Enquanto isso, a imprensa começava a ecoar o desconforto social. O Correspondência da Época, em 1957, descrevia a Casa como “uma instituição descaracterizada”, onde o poder de uma linhagem se sobrepunha ao bem comum. O texto refletia a indignação de uma cidade que ainda via na figura de Manoelzinho um símbolo a ser honrado — e que não aceitava ver seu nome manipulado em assembleias cerradas.

Mais grave ainda foi o surgimento da acusação de que a fundação da Casa havia sido transformada, sem o devido processo legal, em associação — um subterfúgio que permitia maior controle interno e menor transparência pública. Essa manobra, realizada sem que se convocasse o Ministério Público como exigia a lei, corroía o próprio fundamento jurídico da Casa. Aqui, novamente, é Guaracy quem nos oferece o mapa preciso: “Não foi um erro de forma — foi um desvio de essência”.

Não se trata, neste capítulo, de narrar um acerto de contas. Trata-se de entender como uma instituição fundada na humildade de uma promessa pode, se não cuidada, ser arrastada para dinâmicas que lhe são alheias. A história da Casa de Caridade é, em boa medida, a história da luta entre a grandeza silenciosa de um gesto inaugural e a tentação permanente do poder.

Por isso, ao recontar estes episódios, não busco condenar nomes, mas reafirmar princípios. Como dizia Saint-Exupéry: “O essencial é invisível aos olhos”. No caso da Casa, o essencial sempre foi a caridade — não o comando. O cuidado dos pobres — não a glória de administrá-los.
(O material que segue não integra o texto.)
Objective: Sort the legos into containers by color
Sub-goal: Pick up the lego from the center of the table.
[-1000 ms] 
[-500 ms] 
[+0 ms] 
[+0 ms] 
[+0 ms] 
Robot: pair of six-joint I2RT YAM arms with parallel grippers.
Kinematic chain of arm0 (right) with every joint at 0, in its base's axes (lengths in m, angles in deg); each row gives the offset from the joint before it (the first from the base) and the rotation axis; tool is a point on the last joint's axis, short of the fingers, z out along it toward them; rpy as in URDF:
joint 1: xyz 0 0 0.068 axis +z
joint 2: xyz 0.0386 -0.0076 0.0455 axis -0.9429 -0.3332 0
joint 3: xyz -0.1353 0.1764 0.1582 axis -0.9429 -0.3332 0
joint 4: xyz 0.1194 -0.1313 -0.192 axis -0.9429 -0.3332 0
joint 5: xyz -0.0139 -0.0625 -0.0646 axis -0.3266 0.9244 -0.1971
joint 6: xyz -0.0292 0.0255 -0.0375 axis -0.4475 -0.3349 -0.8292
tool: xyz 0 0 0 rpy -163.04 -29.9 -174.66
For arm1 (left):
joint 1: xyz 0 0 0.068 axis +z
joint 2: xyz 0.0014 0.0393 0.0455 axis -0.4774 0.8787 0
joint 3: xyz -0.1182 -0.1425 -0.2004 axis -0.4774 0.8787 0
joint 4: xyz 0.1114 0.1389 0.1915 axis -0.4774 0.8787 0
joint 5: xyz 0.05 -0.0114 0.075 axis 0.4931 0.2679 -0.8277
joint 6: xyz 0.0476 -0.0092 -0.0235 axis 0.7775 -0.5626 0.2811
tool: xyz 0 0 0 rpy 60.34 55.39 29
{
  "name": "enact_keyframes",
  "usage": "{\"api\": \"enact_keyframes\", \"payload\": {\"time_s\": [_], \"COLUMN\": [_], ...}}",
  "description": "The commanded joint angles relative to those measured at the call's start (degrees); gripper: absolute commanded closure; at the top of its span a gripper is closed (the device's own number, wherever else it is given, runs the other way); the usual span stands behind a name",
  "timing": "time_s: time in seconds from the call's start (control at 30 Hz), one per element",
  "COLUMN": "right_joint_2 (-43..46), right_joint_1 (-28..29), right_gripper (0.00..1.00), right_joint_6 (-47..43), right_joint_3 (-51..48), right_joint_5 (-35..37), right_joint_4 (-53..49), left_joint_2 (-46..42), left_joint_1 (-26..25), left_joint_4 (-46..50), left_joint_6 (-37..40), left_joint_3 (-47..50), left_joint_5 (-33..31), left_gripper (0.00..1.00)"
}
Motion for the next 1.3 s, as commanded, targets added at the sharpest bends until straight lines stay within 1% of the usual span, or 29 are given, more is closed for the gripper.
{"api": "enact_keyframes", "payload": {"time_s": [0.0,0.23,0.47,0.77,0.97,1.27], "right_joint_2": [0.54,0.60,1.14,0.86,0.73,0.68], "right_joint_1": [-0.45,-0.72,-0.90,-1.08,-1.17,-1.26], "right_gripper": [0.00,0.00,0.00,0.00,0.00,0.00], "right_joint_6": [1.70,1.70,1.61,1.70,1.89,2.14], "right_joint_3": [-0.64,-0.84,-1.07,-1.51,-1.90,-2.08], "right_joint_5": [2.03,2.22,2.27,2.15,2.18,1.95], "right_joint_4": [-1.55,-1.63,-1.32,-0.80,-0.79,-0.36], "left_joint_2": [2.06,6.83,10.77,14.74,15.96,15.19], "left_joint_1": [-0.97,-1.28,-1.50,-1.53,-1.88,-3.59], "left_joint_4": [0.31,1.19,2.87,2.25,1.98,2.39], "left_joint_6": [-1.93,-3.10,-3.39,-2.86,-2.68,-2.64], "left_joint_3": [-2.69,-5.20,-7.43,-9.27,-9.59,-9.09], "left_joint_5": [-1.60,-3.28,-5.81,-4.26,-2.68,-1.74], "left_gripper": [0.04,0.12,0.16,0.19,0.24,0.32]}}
E se há um fio que devemos resgatar das tramas confusas dessas décadas, é justamente este: o da humildade original, que não se sentava em mesas de poder, mas à beira dos leitos.

Que as palavras de Dr. César sejam aqui o fecho mais justo: “Bem sei que a viga principal começou a ruir”. Que este relato sirva, pois, como um gesto de reconstrução. Porque as Casas de Caridade, como os ideais, não morrem de um golpe — morrem de esquecimento. E contra isso, a memória é nossa viga.